WORK TO COMPLETE —
The result should be a verbatim copy of the whole listing.

EXERCISE DATA —
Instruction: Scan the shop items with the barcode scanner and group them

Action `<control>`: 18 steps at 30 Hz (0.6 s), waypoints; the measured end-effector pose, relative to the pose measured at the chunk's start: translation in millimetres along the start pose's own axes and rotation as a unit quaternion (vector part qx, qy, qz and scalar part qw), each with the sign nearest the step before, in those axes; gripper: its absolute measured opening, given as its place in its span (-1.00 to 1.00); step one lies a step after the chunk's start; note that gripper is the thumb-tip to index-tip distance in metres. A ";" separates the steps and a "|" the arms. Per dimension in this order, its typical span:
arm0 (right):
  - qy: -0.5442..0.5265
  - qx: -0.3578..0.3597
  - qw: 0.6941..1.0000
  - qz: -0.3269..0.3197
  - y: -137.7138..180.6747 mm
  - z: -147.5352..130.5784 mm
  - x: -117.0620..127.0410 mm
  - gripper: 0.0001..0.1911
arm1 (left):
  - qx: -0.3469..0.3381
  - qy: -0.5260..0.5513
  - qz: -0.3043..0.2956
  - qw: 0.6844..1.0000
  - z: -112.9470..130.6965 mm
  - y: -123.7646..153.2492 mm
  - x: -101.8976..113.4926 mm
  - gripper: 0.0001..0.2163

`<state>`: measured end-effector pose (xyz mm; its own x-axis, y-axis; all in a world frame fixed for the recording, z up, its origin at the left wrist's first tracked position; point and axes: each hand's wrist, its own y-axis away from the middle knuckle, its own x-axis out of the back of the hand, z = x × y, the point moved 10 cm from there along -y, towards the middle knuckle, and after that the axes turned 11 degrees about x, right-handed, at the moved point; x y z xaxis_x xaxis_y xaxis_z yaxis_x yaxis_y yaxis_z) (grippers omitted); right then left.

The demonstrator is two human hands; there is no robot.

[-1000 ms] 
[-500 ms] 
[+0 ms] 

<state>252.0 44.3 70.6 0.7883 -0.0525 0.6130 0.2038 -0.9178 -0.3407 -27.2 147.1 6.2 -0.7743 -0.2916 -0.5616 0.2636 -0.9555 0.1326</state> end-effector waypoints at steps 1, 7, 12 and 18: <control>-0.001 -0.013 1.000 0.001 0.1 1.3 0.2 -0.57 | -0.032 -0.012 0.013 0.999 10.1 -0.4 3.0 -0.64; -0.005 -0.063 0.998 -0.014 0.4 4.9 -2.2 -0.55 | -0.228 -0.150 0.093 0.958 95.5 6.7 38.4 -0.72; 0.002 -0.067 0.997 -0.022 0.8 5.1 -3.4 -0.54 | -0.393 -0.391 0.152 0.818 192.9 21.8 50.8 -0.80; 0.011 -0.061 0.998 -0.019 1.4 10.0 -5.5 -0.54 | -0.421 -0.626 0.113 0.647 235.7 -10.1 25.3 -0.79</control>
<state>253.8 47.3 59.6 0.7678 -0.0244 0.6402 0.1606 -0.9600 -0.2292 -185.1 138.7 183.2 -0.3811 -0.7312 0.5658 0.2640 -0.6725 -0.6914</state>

ANSWER TO THIS EXERCISE —
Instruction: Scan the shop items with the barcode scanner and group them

Action `<control>`: 18 steps at 30 Hz (0.6 s), waypoints; the measured end-effector pose, relative to the pose measured at the chunk's start: translation in millimetres along the start pose's own axes and rotation as a unit quaternion (vector part qx, qy, qz and scalar part qw), each with the sign nearest the step before, in those axes; gripper: its absolute measured opening, given as its place in its span (-1.00 to 1.00); step one lies a step after the chunk's start; note that gripper is the thumb-tip to index-tip distance in metres. A ";" separates the steps and a "|" the arms. Per dimension in this order, its typical span:
arm0 (right):
  - qy: -0.5442..0.5265
  - qx: -0.3578..0.3597
  - qw: 0.6941..1.0000
  - qz: -0.3269..0.3197
  - y: -137.7138..180.6747 mm
  - z: -147.5352..130.5784 mm
  - x: -117.0620..127.0410 mm
  - gripper: 0.0001..0.1911
arm1 (left):
  - qx: -0.3469..0.3381
  - qy: -0.5260..0.5513
  - qz: -0.3043..0.2956
  - qw: 0.6844..1.0000
  - z: -112.9470..130.6965 mm
  - y: -123.7646..153.2492 mm
  - x: -101.8976..113.4926 mm
  - gripper: 0.0001..0.2163

`<state>`: measured end-effector pose (xyz mm; its own x-axis, y-axis; all in a world frame fixed for the recording, z up, its origin at the left wrist's first tracked position; point and axes: each hand's wrist, its own y-axis away from the middle knuckle, its own x-axis out of the back of the hand, z = x × y, the point moved 10 cm from there along -y, towards the middle knuckle, and after that the axes turned 11 degrees about x, right-handed, at the moved point; x y z xaxis_x xaxis_y xaxis_z yaxis_x yaxis_y yaxis_z) (grippers omitted); right then left.

The demonstrator is two human hands; there is no robot.

[-1000 ms] 
[-500 ms] 
[+0 ms] 

<state>252.0 44.3 70.6 0.7883 -0.0525 0.6130 0.2038 -0.9178 -0.3407 -27.2 147.1 6.2 -0.7743 -0.2916 -0.5616 0.2636 -0.9555 0.1326</state> end-effector waypoints at steps 1, 7, 12 and 18: <control>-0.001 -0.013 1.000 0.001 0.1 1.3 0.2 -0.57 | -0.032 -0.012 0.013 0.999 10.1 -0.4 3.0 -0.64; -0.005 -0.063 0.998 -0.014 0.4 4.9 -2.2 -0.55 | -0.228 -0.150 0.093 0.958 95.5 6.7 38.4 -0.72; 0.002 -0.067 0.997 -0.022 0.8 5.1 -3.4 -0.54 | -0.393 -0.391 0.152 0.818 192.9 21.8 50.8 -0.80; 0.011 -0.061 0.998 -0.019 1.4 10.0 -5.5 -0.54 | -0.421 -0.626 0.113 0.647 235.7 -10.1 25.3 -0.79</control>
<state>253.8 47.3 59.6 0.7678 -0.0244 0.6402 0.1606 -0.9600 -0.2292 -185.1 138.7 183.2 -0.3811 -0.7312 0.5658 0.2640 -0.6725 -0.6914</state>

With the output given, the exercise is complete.